Abstract

The construction industry is a major contributor of CO2 emissions. Carbonation, involving the reaction of CO2 with alkaline reactants, immobilizes CO2 into thermodynamically stable carbonates used in construction materials such as concrete and aggregates. The utilization of CO2 in construction materials is considered as one of the most promising routes for carbon sequestration, with a $400 billion market opportunity and a potential to reduce annual CO2 emissions by up to 3 Gt by 2030. This paper reviews the current status of the utilization of CO2 in construction materials from the perspective of scientific research and commercial applications. The explanation of the fundamental carbonation reaction mechanisms was extended to cover different binder systems involving Portland cement, non-hydraulic calcium silicate, industrial solid wastes and magnesium-based materials.
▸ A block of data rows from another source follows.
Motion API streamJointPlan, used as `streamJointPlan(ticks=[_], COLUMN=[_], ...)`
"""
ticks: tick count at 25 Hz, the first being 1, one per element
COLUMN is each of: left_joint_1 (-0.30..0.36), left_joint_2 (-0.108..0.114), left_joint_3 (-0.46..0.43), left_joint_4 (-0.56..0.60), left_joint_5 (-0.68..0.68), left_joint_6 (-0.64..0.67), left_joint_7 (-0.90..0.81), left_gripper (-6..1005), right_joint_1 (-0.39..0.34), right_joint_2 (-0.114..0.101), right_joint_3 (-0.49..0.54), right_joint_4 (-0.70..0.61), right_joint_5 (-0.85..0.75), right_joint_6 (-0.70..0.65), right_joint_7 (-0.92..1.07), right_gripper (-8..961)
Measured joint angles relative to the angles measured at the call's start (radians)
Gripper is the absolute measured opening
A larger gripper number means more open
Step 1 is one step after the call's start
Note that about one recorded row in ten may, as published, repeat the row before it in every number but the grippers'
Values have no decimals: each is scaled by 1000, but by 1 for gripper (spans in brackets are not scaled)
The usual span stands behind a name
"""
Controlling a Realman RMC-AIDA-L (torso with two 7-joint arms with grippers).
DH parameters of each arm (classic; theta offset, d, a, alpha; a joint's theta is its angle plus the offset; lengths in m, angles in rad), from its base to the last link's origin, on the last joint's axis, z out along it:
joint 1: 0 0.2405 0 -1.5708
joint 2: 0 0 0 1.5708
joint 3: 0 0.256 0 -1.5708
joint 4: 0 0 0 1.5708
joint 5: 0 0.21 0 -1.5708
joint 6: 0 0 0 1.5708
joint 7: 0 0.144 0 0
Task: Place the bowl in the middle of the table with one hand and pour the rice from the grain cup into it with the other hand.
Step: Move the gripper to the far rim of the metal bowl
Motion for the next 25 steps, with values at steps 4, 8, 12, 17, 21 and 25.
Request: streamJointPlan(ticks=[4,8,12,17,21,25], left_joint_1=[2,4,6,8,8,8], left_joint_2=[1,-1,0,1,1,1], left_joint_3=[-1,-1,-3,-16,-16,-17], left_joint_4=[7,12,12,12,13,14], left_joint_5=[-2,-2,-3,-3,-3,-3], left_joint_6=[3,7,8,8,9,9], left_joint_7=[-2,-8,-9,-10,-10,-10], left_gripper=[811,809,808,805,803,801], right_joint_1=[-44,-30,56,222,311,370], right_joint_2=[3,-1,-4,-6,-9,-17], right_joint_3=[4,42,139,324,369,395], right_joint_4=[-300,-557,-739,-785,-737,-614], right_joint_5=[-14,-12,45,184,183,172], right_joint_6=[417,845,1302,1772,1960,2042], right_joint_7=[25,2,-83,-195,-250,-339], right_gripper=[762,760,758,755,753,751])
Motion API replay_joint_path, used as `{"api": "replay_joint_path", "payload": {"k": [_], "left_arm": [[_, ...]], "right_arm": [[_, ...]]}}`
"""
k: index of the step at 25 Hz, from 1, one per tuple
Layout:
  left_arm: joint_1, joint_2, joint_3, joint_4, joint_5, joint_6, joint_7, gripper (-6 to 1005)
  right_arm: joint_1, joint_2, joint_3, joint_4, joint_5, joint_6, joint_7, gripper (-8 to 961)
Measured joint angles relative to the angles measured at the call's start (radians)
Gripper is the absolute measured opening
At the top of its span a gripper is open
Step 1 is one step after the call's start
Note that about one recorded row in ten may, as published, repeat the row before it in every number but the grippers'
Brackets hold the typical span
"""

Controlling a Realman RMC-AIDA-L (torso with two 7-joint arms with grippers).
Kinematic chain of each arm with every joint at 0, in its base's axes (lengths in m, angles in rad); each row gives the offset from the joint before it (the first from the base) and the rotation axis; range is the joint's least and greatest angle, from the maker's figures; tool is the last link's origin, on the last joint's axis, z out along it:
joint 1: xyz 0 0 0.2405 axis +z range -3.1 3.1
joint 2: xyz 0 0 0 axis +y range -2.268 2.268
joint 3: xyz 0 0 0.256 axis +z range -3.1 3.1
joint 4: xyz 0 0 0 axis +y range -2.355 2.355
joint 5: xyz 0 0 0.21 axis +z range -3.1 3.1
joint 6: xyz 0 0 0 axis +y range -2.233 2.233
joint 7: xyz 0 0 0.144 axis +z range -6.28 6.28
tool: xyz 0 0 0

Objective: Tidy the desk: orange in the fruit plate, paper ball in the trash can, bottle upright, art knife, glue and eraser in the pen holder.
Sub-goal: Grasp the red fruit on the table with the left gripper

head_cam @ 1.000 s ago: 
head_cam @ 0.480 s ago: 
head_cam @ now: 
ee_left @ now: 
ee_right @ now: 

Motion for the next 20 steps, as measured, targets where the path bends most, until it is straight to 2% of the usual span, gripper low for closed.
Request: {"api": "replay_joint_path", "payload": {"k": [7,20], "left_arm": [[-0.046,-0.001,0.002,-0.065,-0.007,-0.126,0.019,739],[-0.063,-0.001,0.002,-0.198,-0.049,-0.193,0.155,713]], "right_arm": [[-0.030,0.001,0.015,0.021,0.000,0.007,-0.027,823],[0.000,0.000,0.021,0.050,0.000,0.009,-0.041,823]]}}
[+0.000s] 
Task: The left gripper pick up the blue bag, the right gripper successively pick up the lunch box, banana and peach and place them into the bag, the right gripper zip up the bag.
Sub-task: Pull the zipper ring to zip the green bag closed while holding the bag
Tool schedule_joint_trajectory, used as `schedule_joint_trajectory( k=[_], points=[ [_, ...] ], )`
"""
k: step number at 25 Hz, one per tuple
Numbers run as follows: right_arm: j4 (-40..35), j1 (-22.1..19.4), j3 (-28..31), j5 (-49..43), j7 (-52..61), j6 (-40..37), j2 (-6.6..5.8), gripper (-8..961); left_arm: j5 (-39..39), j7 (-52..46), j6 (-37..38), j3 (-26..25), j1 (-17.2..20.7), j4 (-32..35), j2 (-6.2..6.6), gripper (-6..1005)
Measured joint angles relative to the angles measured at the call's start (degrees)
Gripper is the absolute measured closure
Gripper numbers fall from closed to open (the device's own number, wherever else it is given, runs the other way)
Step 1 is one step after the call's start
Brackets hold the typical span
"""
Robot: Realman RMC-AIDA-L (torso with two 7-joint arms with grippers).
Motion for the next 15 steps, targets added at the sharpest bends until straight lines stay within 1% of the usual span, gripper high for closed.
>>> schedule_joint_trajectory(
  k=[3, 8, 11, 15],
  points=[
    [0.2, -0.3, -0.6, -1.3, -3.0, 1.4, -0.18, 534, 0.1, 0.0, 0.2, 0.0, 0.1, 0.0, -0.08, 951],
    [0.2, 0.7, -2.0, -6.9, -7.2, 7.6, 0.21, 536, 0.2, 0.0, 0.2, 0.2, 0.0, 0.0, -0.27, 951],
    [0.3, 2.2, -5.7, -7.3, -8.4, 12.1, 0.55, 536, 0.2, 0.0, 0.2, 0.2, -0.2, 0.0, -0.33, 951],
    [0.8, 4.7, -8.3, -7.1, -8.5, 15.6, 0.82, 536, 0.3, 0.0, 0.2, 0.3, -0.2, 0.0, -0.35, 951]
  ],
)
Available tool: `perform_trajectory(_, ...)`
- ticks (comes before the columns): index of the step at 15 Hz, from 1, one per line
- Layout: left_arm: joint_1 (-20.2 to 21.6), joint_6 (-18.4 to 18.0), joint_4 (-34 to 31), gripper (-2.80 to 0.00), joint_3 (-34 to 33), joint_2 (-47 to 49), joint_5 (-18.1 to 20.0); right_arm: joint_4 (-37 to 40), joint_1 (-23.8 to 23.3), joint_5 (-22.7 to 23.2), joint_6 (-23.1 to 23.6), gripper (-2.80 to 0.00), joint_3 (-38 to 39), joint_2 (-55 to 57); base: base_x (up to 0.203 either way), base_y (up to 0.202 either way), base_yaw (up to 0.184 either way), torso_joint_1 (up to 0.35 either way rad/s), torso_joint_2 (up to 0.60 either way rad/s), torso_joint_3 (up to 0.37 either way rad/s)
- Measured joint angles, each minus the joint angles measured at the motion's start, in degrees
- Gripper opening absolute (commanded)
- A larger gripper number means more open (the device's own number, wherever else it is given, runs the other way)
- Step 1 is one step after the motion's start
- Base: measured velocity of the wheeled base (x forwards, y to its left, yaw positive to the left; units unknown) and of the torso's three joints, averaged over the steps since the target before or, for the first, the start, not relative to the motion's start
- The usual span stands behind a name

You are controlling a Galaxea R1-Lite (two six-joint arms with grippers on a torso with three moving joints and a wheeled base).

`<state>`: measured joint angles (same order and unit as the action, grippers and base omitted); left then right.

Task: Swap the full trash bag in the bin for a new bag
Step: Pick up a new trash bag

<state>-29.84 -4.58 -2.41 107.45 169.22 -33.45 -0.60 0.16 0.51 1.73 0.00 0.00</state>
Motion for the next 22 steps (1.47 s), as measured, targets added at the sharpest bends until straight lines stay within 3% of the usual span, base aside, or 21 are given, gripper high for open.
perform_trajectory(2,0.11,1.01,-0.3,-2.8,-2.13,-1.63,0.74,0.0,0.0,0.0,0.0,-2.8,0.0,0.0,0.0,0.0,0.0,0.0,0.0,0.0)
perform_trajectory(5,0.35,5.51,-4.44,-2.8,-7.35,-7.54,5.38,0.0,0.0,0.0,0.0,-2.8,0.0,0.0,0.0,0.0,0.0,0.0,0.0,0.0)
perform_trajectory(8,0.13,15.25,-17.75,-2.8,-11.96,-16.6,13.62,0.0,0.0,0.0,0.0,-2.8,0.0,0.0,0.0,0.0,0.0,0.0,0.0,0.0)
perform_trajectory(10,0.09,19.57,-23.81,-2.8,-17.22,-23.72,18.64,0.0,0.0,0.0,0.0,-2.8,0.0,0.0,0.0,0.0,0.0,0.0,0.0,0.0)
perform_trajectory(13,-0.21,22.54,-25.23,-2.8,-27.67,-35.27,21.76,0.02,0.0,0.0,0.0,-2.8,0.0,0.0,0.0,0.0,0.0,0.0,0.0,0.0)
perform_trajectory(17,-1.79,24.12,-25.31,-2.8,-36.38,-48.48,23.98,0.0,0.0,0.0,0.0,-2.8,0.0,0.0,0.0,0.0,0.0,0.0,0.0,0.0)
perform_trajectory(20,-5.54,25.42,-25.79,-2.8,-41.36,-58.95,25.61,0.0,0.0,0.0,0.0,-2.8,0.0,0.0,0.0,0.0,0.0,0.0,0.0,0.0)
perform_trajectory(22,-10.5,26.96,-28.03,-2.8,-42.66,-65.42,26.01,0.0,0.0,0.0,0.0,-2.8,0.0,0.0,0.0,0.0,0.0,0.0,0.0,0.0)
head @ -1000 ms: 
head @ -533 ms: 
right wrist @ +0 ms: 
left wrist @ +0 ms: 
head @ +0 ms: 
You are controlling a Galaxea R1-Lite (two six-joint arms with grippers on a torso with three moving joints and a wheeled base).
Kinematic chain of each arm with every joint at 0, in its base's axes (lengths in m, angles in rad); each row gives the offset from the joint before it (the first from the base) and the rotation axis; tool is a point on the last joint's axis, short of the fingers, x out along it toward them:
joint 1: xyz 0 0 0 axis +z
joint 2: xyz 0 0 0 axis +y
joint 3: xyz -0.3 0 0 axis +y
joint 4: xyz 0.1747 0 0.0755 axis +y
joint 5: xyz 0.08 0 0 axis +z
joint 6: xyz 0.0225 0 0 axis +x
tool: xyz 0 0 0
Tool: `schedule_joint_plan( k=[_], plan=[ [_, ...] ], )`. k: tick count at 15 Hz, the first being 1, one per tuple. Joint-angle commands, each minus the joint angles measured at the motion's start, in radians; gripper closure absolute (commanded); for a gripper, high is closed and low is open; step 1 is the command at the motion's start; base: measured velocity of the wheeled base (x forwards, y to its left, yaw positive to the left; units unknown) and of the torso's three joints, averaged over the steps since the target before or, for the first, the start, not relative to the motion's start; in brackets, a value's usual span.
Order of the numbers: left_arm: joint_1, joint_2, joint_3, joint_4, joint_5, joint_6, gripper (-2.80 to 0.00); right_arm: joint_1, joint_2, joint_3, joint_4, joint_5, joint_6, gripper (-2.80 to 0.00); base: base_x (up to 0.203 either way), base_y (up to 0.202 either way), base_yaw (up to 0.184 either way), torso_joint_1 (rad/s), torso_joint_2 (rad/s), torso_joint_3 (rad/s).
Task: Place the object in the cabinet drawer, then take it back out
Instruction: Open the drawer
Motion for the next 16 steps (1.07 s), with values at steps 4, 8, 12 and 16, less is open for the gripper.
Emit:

Factors affecting the kinetics of the carbonation reaction and properties of the final products were reviewed. Furthermore, the current state of research and commercial initiatives involving the utilization of CO2 in the production of various building components were presented. Finally, key issues regarding the challenges faced in the scaling up of CO2 utilization technologies from the perspective of academia, industry and relevant regulatory bodies were highlighted. Recommendations to address the current utilization dilemma and promote large-scale application of CO2 in the production and development of construction materials were provided.